> Task prompt:
Starting with the line that contains "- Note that" and stopping after the line that contains "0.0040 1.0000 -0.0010", return each line below exactly as written, with no others.

---- Given information

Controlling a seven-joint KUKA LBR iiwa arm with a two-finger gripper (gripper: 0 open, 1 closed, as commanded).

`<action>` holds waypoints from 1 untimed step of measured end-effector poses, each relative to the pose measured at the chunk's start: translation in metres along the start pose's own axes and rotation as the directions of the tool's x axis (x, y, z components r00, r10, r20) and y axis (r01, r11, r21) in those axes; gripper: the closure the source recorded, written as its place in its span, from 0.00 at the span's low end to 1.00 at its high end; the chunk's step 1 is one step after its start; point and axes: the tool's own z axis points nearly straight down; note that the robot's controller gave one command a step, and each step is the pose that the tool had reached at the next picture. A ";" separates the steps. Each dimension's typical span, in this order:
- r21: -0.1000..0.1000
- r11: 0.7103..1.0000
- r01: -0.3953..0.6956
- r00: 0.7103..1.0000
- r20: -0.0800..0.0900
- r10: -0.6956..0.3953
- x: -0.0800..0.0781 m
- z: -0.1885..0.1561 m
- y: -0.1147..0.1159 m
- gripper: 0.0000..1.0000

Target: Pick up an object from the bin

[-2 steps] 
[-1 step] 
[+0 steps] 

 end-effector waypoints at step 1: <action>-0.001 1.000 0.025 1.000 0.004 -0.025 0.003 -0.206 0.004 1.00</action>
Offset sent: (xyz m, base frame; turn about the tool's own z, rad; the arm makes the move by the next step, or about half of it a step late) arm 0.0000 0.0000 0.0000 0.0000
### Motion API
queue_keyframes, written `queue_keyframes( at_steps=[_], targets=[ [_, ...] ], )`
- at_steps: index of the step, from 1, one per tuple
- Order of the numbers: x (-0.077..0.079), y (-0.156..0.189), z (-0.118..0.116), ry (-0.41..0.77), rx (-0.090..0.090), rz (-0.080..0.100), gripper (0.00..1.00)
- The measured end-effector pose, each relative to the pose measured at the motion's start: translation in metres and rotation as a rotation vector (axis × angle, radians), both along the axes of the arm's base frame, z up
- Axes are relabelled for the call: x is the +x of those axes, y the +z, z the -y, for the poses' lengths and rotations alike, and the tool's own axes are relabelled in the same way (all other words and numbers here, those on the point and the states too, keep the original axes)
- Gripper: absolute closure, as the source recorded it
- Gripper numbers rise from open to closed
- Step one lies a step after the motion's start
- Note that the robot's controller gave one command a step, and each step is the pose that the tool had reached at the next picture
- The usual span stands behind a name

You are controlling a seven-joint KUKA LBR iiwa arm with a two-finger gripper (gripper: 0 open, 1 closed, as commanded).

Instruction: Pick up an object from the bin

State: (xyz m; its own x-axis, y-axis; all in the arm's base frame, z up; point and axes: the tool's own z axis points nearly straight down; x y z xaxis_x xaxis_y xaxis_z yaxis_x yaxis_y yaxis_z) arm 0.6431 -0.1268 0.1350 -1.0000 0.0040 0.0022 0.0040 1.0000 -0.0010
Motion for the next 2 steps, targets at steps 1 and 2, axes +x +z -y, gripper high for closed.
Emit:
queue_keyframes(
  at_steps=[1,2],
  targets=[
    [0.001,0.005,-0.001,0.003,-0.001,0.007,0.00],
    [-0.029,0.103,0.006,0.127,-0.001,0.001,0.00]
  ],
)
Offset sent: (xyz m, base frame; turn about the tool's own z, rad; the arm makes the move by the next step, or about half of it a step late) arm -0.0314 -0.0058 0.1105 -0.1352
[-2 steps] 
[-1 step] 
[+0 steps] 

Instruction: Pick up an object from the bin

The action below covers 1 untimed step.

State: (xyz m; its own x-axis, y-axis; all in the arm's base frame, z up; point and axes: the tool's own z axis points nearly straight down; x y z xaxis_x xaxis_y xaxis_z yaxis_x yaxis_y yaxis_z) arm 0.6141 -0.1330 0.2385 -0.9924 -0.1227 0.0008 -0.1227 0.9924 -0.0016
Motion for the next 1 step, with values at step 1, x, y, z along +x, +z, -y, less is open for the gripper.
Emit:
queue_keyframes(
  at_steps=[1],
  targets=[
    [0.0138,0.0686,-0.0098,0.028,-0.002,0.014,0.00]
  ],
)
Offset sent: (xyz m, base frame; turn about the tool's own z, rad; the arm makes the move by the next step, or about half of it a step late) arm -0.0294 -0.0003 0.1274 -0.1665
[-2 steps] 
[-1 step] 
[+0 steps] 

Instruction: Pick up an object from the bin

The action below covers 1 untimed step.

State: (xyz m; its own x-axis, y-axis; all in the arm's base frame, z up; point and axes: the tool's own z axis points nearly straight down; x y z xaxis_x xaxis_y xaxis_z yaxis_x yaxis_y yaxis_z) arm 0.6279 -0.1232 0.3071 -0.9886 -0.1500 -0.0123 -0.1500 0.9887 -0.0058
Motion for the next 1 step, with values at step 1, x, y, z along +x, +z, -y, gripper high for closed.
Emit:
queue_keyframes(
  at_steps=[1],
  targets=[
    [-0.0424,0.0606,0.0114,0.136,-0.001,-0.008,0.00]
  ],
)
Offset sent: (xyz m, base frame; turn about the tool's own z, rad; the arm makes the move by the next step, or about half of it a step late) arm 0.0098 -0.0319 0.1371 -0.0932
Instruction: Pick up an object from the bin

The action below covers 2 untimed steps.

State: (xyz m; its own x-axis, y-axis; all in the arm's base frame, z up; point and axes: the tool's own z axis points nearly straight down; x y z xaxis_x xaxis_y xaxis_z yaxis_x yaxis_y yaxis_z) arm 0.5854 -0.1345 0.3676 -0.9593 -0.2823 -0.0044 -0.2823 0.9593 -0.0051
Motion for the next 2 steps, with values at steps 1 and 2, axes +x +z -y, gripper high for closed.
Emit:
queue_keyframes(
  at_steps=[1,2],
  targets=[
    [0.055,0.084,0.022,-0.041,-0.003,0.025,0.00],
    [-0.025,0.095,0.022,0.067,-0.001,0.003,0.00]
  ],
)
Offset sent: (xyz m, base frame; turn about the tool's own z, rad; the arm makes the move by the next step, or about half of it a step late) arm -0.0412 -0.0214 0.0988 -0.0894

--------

> Answer to this exercise:
- Note that the robot's controller gave one command a step, and each step is the pose that the tool had reached at the next picture
- The usual span stands behind a name

You are controlling a seven-joint KUKA LBR iiwa arm with a two-finger gripper (gripper: 0 open, 1 closed, as commanded).

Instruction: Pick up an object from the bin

State: (xyz m; its own x-axis, y-axis; all in the arm's base frame, z up; point and axes: the tool's own z axis points nearly straight down; x y z xaxis_x xaxis_y xaxis_z yaxis_x yaxis_y yaxis_z) arm 0.6431 -0.1268 0.1350 -1.0000 0.0040 0.0022 0.0040 1.0000 -0.0010

Work on this exercise is now finished.